Key Findings on the 300‑hour Switchboard Set
- Model Size vs. Over‑fitting – Increasing parameters improves training accuracy but degrades word error rate (WER) due to over‑fitting.
- Dropout Effectiveness – Applying dropout dramatically reduces over‑fitting; the best WERs are achieved with 5–7 hidden layers and dropout rates around 0.3.
- Architectural Comparison – DCNNs capture local spectro‑temporal patterns but, when used alone, do not outperform a well‑regularized fully‑connected DNN. DLUNNs show no advantage and converge more slowly, especially on limited data.
- Discriminative Training – Adding a discriminative loss after CE yields modest WER reductions (≈0.2–0.4 % absolute) but introduces additional hyper‑parameter tuning complexity.
Insights from the 2 100‑hour Combined Set
- Scaling Model Capacity – With abundant data, enlarging the network up to ten times the usual parameter count does not cause severe over‑fitting; instead, WER continues to improve, indicating that data volume is the primary limiter of model size.
- Depth vs. Total Parameters – For a fixed parameter budget, deeper networks (8–10 layers) slightly outperform shallower ones (5–6 layers), but the gain is modest (≈0.3–0.5 % absolute). Beyond a certain depth, training becomes unstable and computational cost rises sharply.
- Optimization Preference – Momentum‑based SGD provides the most stable convergence and the lowest final WER on the large corpus. Adam converges faster initially but ends with slightly higher WER.
- Architectural Re‑evaluation – Even with massive data, DCNNs and DLUNNs do not surpass the baseline DNN when measured in final WER, suggesting that the added architectural complexity is not justified for single‑model acoustic modeling.
Practical Recommendations
- A simple fully‑connected DNN with appropriate dropout and a well‑chosen learning schedule is the most effective baseline for both moderate and large training corpora.
- Regularization is crucial for small‑to‑medium data; dropout rates between 0.2 and 0.5 work well.
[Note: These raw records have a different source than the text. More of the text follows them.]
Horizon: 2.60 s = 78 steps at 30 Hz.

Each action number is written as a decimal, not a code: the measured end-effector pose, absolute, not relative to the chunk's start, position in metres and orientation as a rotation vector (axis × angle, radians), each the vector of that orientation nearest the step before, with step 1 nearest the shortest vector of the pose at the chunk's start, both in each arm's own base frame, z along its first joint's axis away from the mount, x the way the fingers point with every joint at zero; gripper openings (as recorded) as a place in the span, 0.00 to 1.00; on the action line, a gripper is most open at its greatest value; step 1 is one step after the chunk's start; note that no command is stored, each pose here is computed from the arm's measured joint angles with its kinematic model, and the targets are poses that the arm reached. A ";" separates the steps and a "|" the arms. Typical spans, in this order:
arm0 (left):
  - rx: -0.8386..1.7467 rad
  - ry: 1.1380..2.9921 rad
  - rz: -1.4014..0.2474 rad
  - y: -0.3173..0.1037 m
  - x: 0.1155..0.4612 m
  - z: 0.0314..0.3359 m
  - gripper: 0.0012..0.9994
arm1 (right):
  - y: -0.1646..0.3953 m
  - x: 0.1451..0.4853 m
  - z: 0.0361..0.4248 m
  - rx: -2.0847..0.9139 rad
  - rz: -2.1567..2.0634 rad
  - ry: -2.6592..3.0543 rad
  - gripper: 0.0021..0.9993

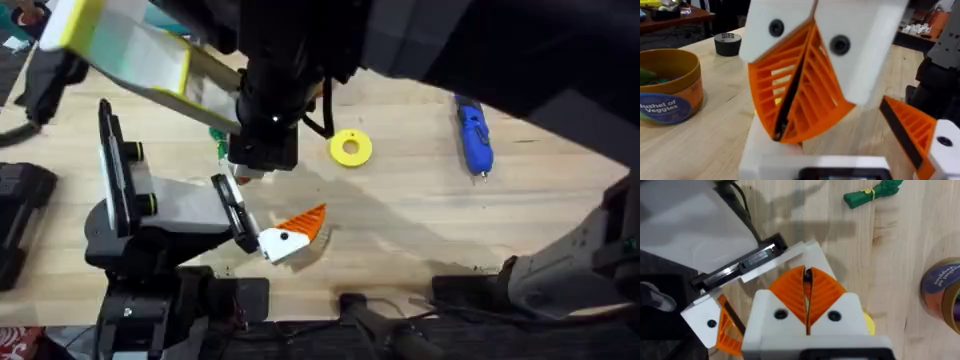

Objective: Pick up the gripper from the table and insert it into the empty holder that is missing its gripper. Then pick up a screw, insert it into the mounting hole, and use the screwdriver to tighten it. Finally, clean up the table by picking up the vegetable and placing it into the bucket.

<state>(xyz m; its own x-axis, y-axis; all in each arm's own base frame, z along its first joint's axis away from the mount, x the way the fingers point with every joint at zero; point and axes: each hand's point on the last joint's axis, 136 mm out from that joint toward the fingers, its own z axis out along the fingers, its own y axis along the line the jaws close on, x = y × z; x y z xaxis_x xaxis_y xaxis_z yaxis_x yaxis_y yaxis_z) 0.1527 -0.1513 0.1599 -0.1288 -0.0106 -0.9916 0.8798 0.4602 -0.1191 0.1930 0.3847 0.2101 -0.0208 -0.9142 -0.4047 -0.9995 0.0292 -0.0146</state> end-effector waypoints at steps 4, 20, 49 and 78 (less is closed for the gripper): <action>0.798 1.505 -0.925 -0.151 0.153 0.160 0.94 | 0.385 0.193 0.210 -1.956 0.399 2.012 0.00; 0.797 1.505 -0.921 -0.151 0.153 0.160 0.94 | 0.381 0.193 0.208 -1.956 0.384 2.029 0.82; 0.798 1.504 -0.919 -0.151 0.153 0.160 0.94 | 0.296 0.238 0.309 -1.583 0.379 1.999 1.00; 0.798 1.504 -0.919 -0.151 0.153 0.160 0.94 | 0.192 0.211 0.234 -1.522 0.944 1.727 1.00</action>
<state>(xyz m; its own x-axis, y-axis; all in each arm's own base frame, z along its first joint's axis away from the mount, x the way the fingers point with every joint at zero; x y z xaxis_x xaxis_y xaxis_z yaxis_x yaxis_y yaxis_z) 0.1532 -0.1510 0.1599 -0.1253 -0.0091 -0.9921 0.8788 0.4631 -0.1153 0.2114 0.1920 0.2339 -0.1226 -0.5313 -0.8383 -0.9924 0.0700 0.1008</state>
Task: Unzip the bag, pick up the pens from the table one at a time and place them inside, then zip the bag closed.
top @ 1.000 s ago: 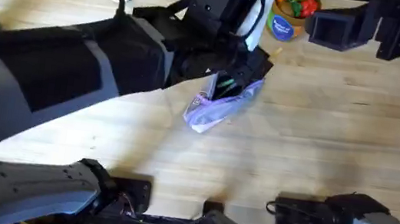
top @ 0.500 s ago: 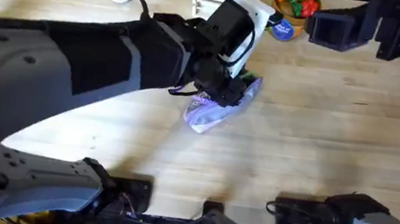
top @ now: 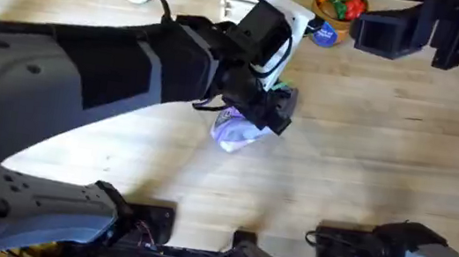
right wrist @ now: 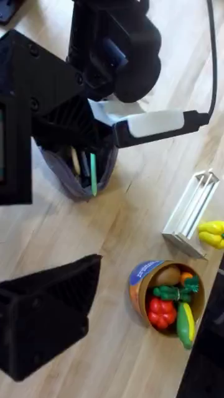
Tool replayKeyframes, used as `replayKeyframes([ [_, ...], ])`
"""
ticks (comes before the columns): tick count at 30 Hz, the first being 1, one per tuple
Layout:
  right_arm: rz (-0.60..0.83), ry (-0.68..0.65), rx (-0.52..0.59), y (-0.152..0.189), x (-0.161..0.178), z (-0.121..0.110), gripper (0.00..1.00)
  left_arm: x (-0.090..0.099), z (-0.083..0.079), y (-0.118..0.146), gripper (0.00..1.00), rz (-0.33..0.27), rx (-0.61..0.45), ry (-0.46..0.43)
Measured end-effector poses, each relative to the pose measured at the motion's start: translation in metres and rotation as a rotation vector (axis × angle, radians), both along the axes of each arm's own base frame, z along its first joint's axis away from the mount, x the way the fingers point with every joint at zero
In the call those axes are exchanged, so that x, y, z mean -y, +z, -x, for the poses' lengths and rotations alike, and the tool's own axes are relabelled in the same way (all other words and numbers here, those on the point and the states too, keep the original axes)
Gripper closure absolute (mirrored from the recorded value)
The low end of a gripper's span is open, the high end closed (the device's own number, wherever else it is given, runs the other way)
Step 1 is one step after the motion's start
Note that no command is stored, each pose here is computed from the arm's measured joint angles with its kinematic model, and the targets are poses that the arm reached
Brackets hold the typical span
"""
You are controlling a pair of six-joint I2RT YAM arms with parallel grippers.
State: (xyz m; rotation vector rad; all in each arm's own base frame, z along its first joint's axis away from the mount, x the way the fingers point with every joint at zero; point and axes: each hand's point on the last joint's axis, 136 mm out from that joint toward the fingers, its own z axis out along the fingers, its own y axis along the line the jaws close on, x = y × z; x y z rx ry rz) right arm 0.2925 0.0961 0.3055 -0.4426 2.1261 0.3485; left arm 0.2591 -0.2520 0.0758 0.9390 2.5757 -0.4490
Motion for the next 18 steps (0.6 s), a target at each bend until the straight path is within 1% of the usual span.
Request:
replayKeyframes([
  [1, 0.0, 0.0, 0.0, 0.0, 0.0, 0.0, 0.003, 0.0, 0.0, 0.0, 0.116, 0.002, 0.001, -0.001],
  [2, 0.0, 0.0, 0.0, 0.0, 0.0, 0.0, 0.003, 0.001, 0.0, 0.001, 0.041, 0.004, 0.001, 0.0],
  [3, 0.0, 0.0, 0.0, 0.0, 0.0, 0.0, 0.003, 0.001, 0.0, 0.001, 0.017, 0.006, 0.002, 0.0],
  [7, 0.0, 0.0, 0.0, 0.0, 0.0, 0.0, 0.003, 0.001, -0.001, 0.004, 0.008, 0.009, 0.012, -0.001],
  [10, 0.0, 0.0, 0.0, 0.0, 0.0, 0.0, 0.003, 0.003, -0.003, 0.03, 0.008, 0.047, 0.055, 0.0],
  [14, 0.0, 0.0, 0.0, 0.0, 0.0, 0.0, 0.003, 0.002, -0.003, 0.077, 0.007, 0.118, 0.143, 0.001],
  [16, 0.0, 0.0, 0.0, 0.0, 0.0, 0.0, 0.003, -0.004, 0.001, 0.101, 0.007, 0.152, 0.185, 0.007],
  [18, 0.0, 0.0, 0.0, 0.0, 0.0, 0.0, 0.003, -0.013, 0.006, 0.12, 0.007, 0.174, 0.215, 0.018],
])
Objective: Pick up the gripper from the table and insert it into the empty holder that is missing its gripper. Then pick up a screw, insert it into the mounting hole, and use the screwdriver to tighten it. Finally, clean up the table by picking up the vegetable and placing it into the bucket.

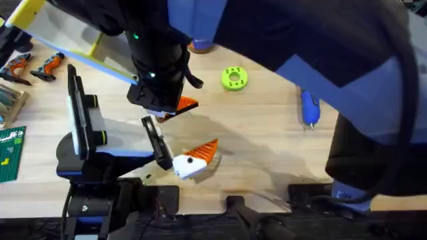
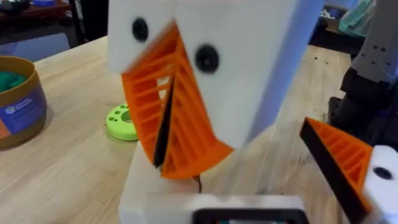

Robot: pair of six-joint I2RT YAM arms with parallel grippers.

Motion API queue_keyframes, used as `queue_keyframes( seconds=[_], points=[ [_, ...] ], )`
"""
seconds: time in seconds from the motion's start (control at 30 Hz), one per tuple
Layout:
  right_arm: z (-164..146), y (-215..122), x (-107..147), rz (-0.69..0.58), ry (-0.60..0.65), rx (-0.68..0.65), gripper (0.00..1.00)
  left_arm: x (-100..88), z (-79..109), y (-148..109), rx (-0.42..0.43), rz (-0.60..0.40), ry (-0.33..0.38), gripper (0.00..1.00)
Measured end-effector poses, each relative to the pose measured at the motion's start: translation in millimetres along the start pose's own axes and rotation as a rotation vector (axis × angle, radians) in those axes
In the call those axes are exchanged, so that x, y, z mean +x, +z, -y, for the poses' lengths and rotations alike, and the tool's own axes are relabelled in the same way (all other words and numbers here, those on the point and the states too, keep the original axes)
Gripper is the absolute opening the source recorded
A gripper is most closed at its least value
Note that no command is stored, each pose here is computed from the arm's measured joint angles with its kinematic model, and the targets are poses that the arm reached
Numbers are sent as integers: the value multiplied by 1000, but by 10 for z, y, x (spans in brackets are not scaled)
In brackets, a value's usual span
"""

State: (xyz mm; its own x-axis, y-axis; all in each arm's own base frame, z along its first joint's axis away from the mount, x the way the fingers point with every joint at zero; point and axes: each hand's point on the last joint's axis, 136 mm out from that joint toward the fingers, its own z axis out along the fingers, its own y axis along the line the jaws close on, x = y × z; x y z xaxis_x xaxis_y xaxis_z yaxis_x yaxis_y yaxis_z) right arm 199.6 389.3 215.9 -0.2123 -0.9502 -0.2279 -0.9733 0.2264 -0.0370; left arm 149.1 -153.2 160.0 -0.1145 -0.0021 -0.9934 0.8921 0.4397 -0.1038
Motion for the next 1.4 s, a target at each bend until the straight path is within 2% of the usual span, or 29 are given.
queue_keyframes(
  seconds=[1.2,1.27,1.37,1.4],
  points=[
    [0,0,1,-1,1,0,13,0,0,0,0,0,0,985],
    [0,1,2,-1,1,0,255,0,0,0,0,0,0,985],
    [37,-3,26,-11,2,16,686,0,-3,-1,-1,0,-2,985],
    [65,-7,32,-12,3,23,754,1,-2,-1,-1,0,-5,985]
  ],
)
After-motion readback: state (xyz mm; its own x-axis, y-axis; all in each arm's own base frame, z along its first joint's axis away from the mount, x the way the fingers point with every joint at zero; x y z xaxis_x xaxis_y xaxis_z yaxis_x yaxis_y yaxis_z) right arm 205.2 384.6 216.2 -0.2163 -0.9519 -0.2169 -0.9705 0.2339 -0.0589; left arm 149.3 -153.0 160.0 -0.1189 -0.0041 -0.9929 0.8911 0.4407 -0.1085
- When large data are available, increase total parameters rather than merely adding layers; however, keep an eye on memory and training‑time constraints.
- Discriminative loss functions can be used for marginal gains, but the extra engineering effort may not be justified for many deployments.
- SGD with momentum remains the optimizer of choice for stable, high‑performance training; Adam may be useful for rapid prototyping.
Overall, the paper demonstrates that “less is more” in terms of architectural sophistication: a well‑regularized, sufficiently large DNN trained with standard cross‑entropy loss and momentum‑SGD delivers state‑of‑the‑art performance on LVCSR tasks. The extensive empirical evidence provided serves as a valuable guide for researchers and engineers designing acoustic models for current and future speech recognition systems.